La pomme est donc devenue un «produit de luxe» pour les petits budgets. Selon Hakki Charki, commerçant de fruits et légumes, les pommes les moins chères (10 à 12 DH le kilo) sont les variétés estivales (moins exigeantes en froid) cueillies entre mai et juin et la première production des variétés tardives dont la récolte s’étale de la fin septembre à décembre (golden, lorca, gala, grany). Pour ces dernières, il s’agit en fait de ce que l’on appelle le «tombé», liquidé en premier car ne pouvant être stocké (pommes piquées, blessées ou touchées par la grêle).Tout le reste est trié, frigorifié et commercialisé au fur et à mesure.
Le tout-venant, emballé dans des caisses de 20 à 25 kg, se vend au détail entre 13 et 17 DH. Les meilleures qualités sont proposées dans un emballage en carton entre 15 DH/kg pour le petit calibre, 23/25 DH pour le plus gros, et 20 pour le moyen.
Cela dit, l’insuffisance de l’offre n’explique pas tout. Les infrastructures de stockage sont en effet assez éloignées des lieux de production, ce qui rend moins fluide l’approvisionnement du marché et pèse sur les prix.

7 000 à 10 000 tonnes/an importées d’Europe
L’autre problème, qui concerne l’ensemble de la filière des fruits et légumes, est la longueur du circuit de distribution. Ainsi, le produit de qualité sort de l’exploitation entre 3,50 et 5,50 DH le kilo. Au départ des frigos, il est facturé entre 4 et 7 DH, si l’on y ajoute le coût du stockage. Vu les prix au consommateur, l’essentiel de la marge va donc aux intermédiaires.
L’importation n’a pas permis de tirer les prix à la baisse. Du fait de la faiblesse des quantités introduites et du niveau des prix. Il n’existe pas de statistiques sur ces importations, mais les professionnels indiquent que les camions qui acheminent les produits marocains en Europe reviennent chargés de différents produits, dont, chaque année, 7 000 à 10 000 tonnes de pommes de premier choix, commercialisées principalement dans les grandes surfaces pour 25 à 30 DH/kg. Outre la France, l’Espagne, l’Italie et la Pologne, les produits viennent des Etats-Unis, du Chili, et même de Chine. Quelle que soit l’origine, la pomme d’importation est très souvent plus chère que la locale en raison du prix d’alerte mis en place par la douane pour éviter la sous-facturation.

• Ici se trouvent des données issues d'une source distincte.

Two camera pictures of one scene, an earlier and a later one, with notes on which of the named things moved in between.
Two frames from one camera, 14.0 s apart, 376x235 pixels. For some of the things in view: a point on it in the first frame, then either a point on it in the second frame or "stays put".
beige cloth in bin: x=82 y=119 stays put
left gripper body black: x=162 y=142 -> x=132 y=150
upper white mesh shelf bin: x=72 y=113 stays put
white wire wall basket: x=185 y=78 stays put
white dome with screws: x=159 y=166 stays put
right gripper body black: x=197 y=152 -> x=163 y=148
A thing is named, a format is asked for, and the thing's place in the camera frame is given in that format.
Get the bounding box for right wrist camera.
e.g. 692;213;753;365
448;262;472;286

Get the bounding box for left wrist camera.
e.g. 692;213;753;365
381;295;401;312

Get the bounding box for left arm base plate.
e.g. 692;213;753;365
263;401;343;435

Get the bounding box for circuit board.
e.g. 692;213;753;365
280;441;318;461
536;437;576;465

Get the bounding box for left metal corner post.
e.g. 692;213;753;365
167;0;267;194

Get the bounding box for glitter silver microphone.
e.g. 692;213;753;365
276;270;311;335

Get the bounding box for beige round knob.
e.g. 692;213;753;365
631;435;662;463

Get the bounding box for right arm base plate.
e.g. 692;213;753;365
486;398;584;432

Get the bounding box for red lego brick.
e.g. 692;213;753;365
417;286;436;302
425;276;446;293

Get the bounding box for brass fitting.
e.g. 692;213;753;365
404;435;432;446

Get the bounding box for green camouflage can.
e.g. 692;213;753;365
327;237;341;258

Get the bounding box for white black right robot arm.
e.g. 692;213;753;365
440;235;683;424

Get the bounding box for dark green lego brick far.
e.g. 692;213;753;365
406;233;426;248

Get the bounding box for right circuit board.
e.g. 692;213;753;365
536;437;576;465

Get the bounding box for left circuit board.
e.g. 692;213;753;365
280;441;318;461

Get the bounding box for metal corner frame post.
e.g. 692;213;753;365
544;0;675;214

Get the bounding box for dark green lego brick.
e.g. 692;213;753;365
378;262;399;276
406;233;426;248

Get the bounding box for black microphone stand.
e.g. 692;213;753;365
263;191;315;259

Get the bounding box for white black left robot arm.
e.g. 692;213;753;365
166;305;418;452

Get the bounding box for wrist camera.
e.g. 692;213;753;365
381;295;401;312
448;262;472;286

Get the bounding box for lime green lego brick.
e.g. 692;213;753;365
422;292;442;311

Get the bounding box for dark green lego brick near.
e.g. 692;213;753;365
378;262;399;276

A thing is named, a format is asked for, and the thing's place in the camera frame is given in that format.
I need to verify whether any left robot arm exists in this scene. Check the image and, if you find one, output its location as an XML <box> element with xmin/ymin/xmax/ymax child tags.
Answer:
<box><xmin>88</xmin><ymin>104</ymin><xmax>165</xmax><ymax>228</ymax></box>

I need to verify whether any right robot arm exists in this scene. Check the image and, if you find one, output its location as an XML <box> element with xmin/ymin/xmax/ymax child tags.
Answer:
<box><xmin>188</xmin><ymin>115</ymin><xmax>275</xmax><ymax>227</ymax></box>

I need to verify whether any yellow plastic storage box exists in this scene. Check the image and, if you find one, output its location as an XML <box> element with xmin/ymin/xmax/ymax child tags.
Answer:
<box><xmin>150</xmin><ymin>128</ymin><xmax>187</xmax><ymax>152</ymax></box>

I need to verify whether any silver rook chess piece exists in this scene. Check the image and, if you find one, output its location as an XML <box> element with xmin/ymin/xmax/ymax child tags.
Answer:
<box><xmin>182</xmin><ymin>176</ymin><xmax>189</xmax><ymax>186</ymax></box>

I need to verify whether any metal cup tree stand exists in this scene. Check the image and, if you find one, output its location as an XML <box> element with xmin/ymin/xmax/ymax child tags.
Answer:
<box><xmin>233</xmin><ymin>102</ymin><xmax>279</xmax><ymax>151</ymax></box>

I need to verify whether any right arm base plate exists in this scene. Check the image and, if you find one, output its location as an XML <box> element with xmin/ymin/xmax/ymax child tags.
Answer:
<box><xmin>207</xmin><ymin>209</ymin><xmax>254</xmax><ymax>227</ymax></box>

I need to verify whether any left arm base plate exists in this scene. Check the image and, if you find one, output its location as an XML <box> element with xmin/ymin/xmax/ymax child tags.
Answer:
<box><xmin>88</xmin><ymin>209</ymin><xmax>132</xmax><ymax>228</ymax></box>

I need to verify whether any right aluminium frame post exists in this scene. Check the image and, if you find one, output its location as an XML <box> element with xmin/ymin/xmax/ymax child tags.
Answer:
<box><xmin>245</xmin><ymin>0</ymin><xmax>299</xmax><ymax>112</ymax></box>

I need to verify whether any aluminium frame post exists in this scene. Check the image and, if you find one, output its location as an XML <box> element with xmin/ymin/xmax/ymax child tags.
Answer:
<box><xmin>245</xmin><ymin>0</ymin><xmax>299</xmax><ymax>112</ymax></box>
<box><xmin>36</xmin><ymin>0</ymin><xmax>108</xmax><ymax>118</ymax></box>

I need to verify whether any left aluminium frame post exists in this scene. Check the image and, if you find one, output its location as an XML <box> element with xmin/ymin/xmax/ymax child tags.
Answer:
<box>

Ensuite, certains produits comme la pomme chilienne ne sont pas en concurrence directe avec la production locale en raison du décalage climatique entre les deux régions. Elles arrivent sur le marché marocain en avril et mai, période creuse où la production locale n’est plus (ou pas encore) disponible. De plus, les frais de transport tirent les prix à la hausse.
La pomme chinoise, moins chère, est peu appréciée des consommateurs. Les professionnels estiment d’ailleurs que le consommateur marocain préfère le produit local à l’importé, en raison de sa meilleure qualité gustative.
Compte tenu de ces différents facteurs, il y a peu de chances d’avoir des prix plus abordables… Sauf si l’on s’efforce d’augmenter la production domestique. Mais, là encore, les conditions naturelles empêchent l’extension des superficies. En plus du manque d’eau, le réchauffement climatique pousse les producteurs à déplacer du Saïss vers les régions d’altitude les variétés qui ont de gros besoins en froid (golden et rouge américaine).
Par ailleurs, le coût des investissements décourage toute initiative. Selon Mohamed Arbaoui, la mise en place d’un hectare revient entre 170 000 et 200 000 DH. Il peut même atteindre 300 000 DH si l’on opte pour certaines technologies, entre autres un dispositif de lutte contre la grêle et les gelées. Les opérateurs déplorent par ailleurs la quasi-inexistence de soutien public : la seule aide proposée pour le goutte-à-goutte est difficile à obtenir, est-il souligné. Pour ne rien arranger, l’importation de nouvelles variétés est rendue difficile par les mesures draconiennes prises par l’Etat pour éviter la propagation du feu bactérien.